American cryptographer and entrepreneur (born 1973)

Paul Carl Kocher (born June 11, 1973) is an American cryptographer and cryptography entrepreneur who founded Cryptography Research, Inc. (CRI) and served as its president and chief scientist.

==Education and early life==

Kocher grew up in Oregon. He received a bachelor's degree in biology from Stanford University in 1995, where he worked part-time with Martin Hellman. According to Hellman, Kocher is mostly self-taught in cryptography and already knew an amazing amount when they first met in Kocher's sophomore year. As demand for Kocher's knowledge in cryptography escalated, he gave up on his original plan to become a veterinarian and founded CRI instead.

==Career and research==

Kocher was awarded the 2019 Marconi Prize with Taher Elgamal for architecting the Secure Sockets Layer (SSL) 3.0/Transport Layer Security (TLS) 1.0 protocol, a cryptographic protocol for secure communications on the Internet.

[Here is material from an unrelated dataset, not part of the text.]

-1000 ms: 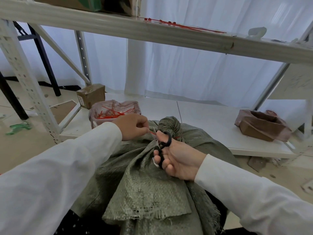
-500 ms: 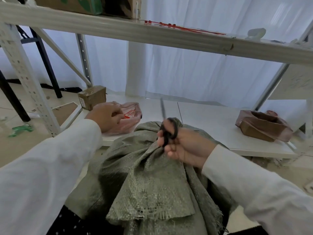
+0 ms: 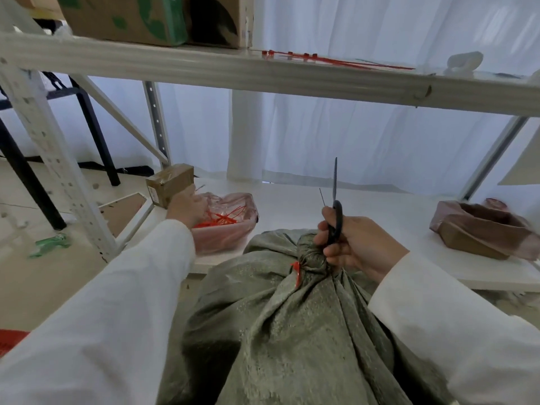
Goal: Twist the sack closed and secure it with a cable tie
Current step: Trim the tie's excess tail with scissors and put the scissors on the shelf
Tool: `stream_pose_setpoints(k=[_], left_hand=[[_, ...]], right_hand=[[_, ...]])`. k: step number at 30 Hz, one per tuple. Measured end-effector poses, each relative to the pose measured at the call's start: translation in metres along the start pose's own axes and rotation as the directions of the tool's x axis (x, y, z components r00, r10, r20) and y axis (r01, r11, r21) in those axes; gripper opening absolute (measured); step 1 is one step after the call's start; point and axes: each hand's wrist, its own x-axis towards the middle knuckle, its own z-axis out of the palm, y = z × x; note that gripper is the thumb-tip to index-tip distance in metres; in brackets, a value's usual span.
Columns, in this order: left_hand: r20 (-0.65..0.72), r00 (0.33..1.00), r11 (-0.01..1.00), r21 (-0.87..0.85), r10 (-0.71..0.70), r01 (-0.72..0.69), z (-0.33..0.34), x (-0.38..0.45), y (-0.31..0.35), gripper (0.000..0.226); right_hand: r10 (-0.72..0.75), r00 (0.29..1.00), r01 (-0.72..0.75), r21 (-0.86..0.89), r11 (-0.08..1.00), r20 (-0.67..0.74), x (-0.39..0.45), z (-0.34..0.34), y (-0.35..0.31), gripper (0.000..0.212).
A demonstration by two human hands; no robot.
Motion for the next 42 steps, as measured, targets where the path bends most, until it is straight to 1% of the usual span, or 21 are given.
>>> stream_pose_setpoints(k=[2,3,5,10,13,15,17,19,21,24,25,27,29,30,32,34,35,36,37,39,42], left_hand=[[0.094,0.994,0.986,0.16,-0.058,0.043,0.019,0.02,-0.031,0.068],[0.118,0.991,0.973,0.227,-0.07,0.042,0.026,0.025,-0.045,0.072],[0.133,0.989,0.957,0.289,-0.062,0.021,0.028,0.02,-0.051,0.063],[0.081,0.997,0.969,0.244,0.01,-0.029,0.006,-0.006,-0.02,0.033],[0.159,0.983,0.96,0.249,0.088,-0.126,-0.011,-0.023,0.0,0.024],[0.237,0.964,0.966,0.194,0.123,-0.171,-0.018,-0.039,0.019,0.027],[0.309,0.941,0.984,0.062,0.141,-0.167,-0.019,-0.059,0.041,0.033],[0.396,0.901,0.983,-0.115,0.179,-0.145,-0.012,-0.086,0.065,0.037],[0.454,0.862,0.964,-0.229,0.228,-0.135,0.001,-0.112,0.089,0.038],[0.355,0.873,0.896,-0.407,0.335,-0.179,0.015,-0.142,0.113,0.017],[0.306,0.885,0.86,-0.479,0.349,-0.174,0.017,-0.146,0.118,0.012],[0.224,0.906,0.826,-0.529,0.358,-0.195,0.017,-0.146,0.122,0.022],[0.166,0.928,0.784,-0.596,0.334,-0.175,0.019,-0.144,0.129,0.033],[0.145,0.946,0.743,-0.657,0.29,-0.127,0.021,-0.142,0.134,0.035],[0.161,0.978,0.587,-0.808,0.131,0.054,0.024,-0.137,0.144,0.031],[0.287,0.957,0.358,-0.89,-0.037,0.281,0.022,-0.136,0.157,0.026],[0.357,0.93,0.274,-0.889,-0.088,0.367,0.021,-0.136,0.161,0.026],[0.411,0.907,0.251,-0.871,-0.098,0.422,0.02,-0.136,0.164,0.027],[0.448,0.89,0.29,-0.844,-0.083,0.452,0.021,-0.136,0.165,0.031],[0.519,0.855,0.434,-0.77,-0.001,0.468,0.024,-0.135,0.164,0.043],[0.593,0.799,0.6,-0.677,0.1,0.427,0.026,-0.129,0.159,0.057]], right_hand=[[-0.008,1.0,0.008,-0.015,1.0,-0.01,0.004,-0.003,0.0,0.03],[-0.01,1.0,0.009,-0.019,1.0,-0.014,0.006,-0.004,0.001,0.03],[-0.01,1.0,0.01,-0.028,1.0,-0.009,0.007,-0.005,0.0,0.031],[-0.037,0.999,0.04,-0.094,0.995,0.033,0.006,-0.006,0.0,0.032],[-0.023,0.995,0.033,-0.102,0.994,0.095,0.004,-0.006,-0.003,0.023],[-0.003,0.99,0.018,-0.103,0.995,0.14,0.003,-0.005,-0.006,0.019],[-0.029,0.99,0.05,-0.149,0.988,0.138,0.002,-0.004,-0.009,0.02],[-0.105,0.988,0.137,-0.316,0.939,0.118,0.0,0.001,-0.012,0.026],[-0.201,0.964,0.262,-0.512,0.818,0.172,-0.008,0.01,-0.015,0.028],[-0.301,0.895,0.445,-0.616,0.65,0.328,-0.026,0.02,-0.021,0.013],[-0.325,0.881,0.473,-0.605,0.64,0.345,-0.029,0.021,-0.023,0.009],[-0.386,0.863,0.505,-0.563,0.654,0.325,-0.033,0.017,-0.025,0.011],[-0.478,0.849,0.52,-0.508,0.687,0.224,-0.031,0.014,-0.023,0.009],[-0.533,0.833,0.528,-0.497,0.689,0.147,-0.029,0.013,-0.021,0.006],[-0.673,0.739,0.567,-0.555,0.609,0.016,-0.027,0.011,-0.019,0.021],[-0.768,0.632,0.628,-0.647,0.431,0.102,-0.027,0.004,-0.018,0.027],[-0.771,0.608,0.639,-0.693,0.333,0.19,-0.026,0.001,-0.017,0.031],[-0.769,0.588,0.636,-0.731,0.246,0.252,-0.024,-0.003,-0.016,0.034],[-0.777,0.572,0.614,-0.766,0.192,0.264,-0.022,-0.006,-0.016,0.032],[-0.847,0.488,0.589,-0.795,0.142,0.21,-0.018,-0.015,-0.022,0.024],[-0.926,0.361,0.593,-0.794,0.133,0.114,-0.011,-0.037,-0.045,0.017]])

He pioneered the field of side-channel attacks, including the development of timing attacks that can break implementations of RSA, DSA and fixed-exponent Diffie–Hellman that operate in non-constant time, as well as the co-development of power analysis and differential power analysis. His side-channel attack countermeasure designs are widely deployed in secure integrated circuits and other cryptographic devices. He has also worked on microprocessor security, and co-discovered and named the spectre vulnerability, which leverages speculative execution and other microprocessor performance optimizations to extract confidential information.

He also helped architect security-related integrated circuits, including Deep Crack, a DES brute-force key search machine.

==Honors and awards==
Kocher was elected to the U.S. National Academy of Engineering in 2009 for his contributions to cryptography and Internet security. He serves on the National Academies' Forum on Cyber Resilience.

In 2018, Kocher was named a Fellow of the International Association for Cryptologic Research for "fundamental contributions to the study of side-channel attacks and countermeasures, cryptography in practice, and for service to the IACR."

Kocher and Taher Elgamal were jointly awarded the 2019 Marconi Prize for "their development of SSL/TLS and other contributions to the security of communications".

Kocher was awarded the 2023 Levchin Prize for "pioneering work on side channel analysis."